Reproduce exactly the lines of this material that begin at the line with "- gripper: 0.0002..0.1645" and end at the line with "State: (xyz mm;", both included. Omit the pictures and everything else.

--- START ---

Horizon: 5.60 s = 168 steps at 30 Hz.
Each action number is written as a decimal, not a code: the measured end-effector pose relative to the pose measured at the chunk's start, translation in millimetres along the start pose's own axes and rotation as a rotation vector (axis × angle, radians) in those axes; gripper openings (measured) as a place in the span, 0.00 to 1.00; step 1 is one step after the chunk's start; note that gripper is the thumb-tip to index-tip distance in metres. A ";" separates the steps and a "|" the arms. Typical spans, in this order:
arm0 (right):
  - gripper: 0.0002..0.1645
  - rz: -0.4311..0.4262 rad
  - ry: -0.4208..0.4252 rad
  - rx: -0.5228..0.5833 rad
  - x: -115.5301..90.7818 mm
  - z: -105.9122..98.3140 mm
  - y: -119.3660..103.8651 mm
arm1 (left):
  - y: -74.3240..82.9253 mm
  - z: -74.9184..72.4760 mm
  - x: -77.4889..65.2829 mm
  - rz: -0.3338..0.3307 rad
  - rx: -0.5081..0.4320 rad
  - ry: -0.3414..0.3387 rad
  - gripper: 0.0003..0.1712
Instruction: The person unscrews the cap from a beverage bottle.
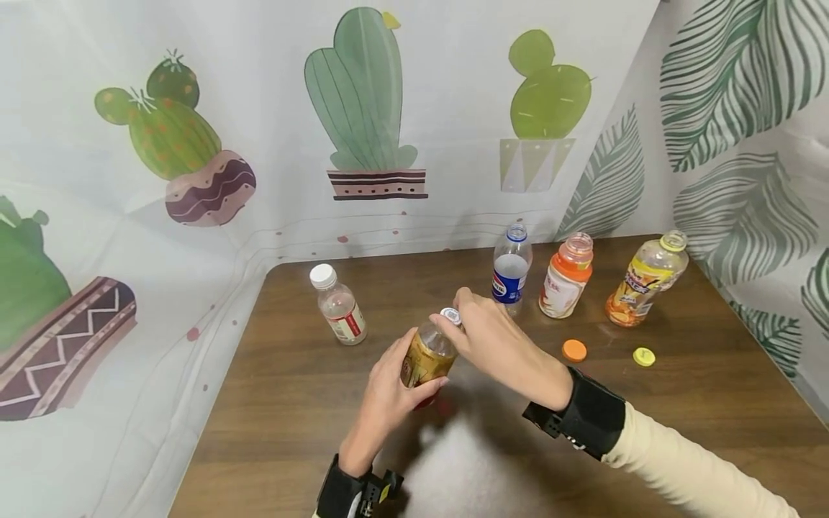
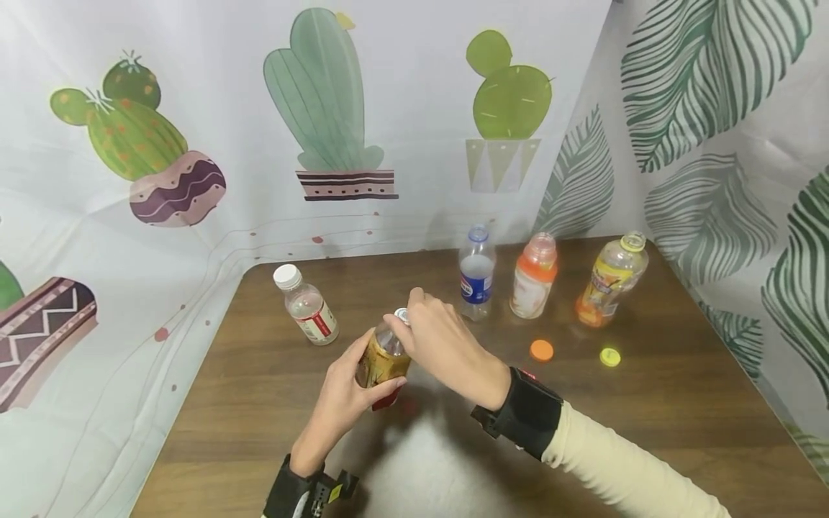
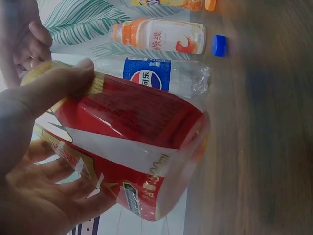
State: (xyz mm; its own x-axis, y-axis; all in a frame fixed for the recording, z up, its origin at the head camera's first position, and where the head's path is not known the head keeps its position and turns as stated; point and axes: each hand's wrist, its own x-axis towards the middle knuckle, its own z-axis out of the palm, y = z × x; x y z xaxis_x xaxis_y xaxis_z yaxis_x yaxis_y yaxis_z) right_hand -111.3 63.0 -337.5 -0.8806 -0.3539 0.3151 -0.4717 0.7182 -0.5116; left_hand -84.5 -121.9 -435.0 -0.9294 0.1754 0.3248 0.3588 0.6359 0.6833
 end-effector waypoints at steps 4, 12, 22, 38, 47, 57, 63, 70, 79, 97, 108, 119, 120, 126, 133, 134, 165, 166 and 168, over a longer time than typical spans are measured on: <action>0.16 -0.044 0.003 0.010 -1.9 5.2 5.9 | -0.2 0.3 -1.1 -0.013 0.000 -0.003 0.47; 0.14 -0.315 0.091 -0.050 -2.7 8.5 15.1 | 0.7 -5.7 -0.5 -0.019 -0.110 -0.037 0.47; 0.13 -0.468 0.061 -0.020 -2.3 3.7 19.1 | -2.5 -17.4 -1.5 -0.049 -0.266 -0.200 0.46; 0.10 -0.476 -0.114 -0.050 -7.8 -9.3 25.4 | -8.0 -16.0 -2.4 0.009 -0.390 -0.376 0.41; 0.23 -0.300 0.019 -0.166 -3.1 -24.9 13.7 | -1.0 -3.4 -0.5 -0.106 -0.318 -0.180 0.44; 0.29 -0.127 0.138 -0.419 -5.6 -4.3 -0.4 | 0.4 1.1 2.7 -0.014 -0.075 -0.026 0.47; 0.32 -0.081 0.180 -0.426 -2.4 7.3 3.7 | 1.4 2.7 2.9 0.061 0.046 0.028 0.47; 0.26 -0.110 0.279 -0.307 7.0 13.7 12.9 | 5.7 -1.1 3.6 0.064 0.026 0.032 0.48; 0.23 -0.422 0.361 -0.243 7.4 8.9 20.3 | 3.8 -14.2 -0.7 0.014 -0.188 -0.179 0.47; 0.23 -0.768 0.186 -0.115 6.3 -11.4 18.3 | -1.8 -31.5 -4.6 0.110 -0.452 -0.512 0.40; 0.35 -0.420 0.136 -0.391 -0.4 -35.7 4.6 | -1.5 -9.3 -4.7 -0.011 -0.331 -0.230 0.44; 0.30 -0.122 0.033 -0.406 -4.0 -29.7 -22.0 | 2.2 -7.5 -3.9 -0.035 -0.192 -0.115 0.47; 0.29 -0.110 0.025 -0.400 -3.5 -27.3 -21.9 | 1.9 -7.1 -4.2 -0.040 -0.187 -0.118 0.47; 0.24 -0.129 -0.004 -0.334 1.8 -18.3 -20.1 | -0.5 -7.9 -4.1 -0.027 -0.187 -0.081 0.47; 0.20 -0.246 -0.017 -0.275 7.5 -20.6 -14.3 | -2.2 -12.8 -0.7 -0.036 -0.227 -0.102 0.46; 0.20 -0.266 -0.024 -0.272 7.9 -22.3 -13.8 | -1.7 -13.9 -0.6 -0.048 -0.241 -0.112 0.46; 0.11 -0.229 0.066 0.091 5.8 -64.5 -11.0 | 0.5 -17.6 -3.6 -0.014 -0.337 -0.209 0.45; 0.06 -0.221 0.094 0.141 6.1 -65.4 -10.6 | 1.1 -17.9 -3.7 -0.017 -0.337 -0.210 0.45; 0.05 -0.188 0.110 0.191 5.7 -66.4 -9.9 | 2.4 -18.7 -3.8 -0.021 -0.340 -0.214 0.45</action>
State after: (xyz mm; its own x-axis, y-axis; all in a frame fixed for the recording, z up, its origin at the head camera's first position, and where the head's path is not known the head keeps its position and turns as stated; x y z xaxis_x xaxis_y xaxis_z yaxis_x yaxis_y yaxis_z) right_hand -108.5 93.6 -277.5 -0.7719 -0.3956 0.4977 -0.6350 0.5168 -0.5742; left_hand -78.5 -135.1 -422.4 -0.9210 0.3405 0.1891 0.3141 0.3621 0.8776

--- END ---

ANSWER TO THIS EXERCISE ->
  - gripper: 0.0002..0.1645
  - rz: -0.4311..0.4262 rad
  - ry: -0.4208..0.4252 rad
  - rx: -0.5228..0.5833 rad
  - x: -115.5301..90.7818 mm
  - z: -105.9122..98.3140 mm
  - y: -119.3660..103.8651 mm
arm1 (left):
  - y: -74.3240..82.9253 mm
  - z: -74.9184..72.4760 mm
  - x: -77.4889..65.2829 mm
  - rz: -0.3338..0.3307 rad
  - rx: -0.5081..0.4320 rad
  - ry: -0.3414..0.3387 rad
  - gripper: 0.0003..0.1712
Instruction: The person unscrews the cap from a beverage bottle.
State: (xyz mm; its own x-axis, y-axis; all in a frame fixed for the recording, z up, its origin at the head camera's first position, and where the head's path is not known the head keeps its position and turns as stated; point and axes: each hand's wrist, its own x-axis towards the middle knuckle, its own z-axis out of the palm, y = z × x; x y z xaxis_x xaxis_y xaxis_z yaxis_x yaxis_y yaxis_z) right_hand -111.3 63.0 -337.5 -0.8806 -0.3539 0.3151 -0.4717 0.7182 -0.5116; left_hand -84.5 -121.9 -435.0 -0.9294 0.1754 0.3248 0.3588 0.6359 0.6833

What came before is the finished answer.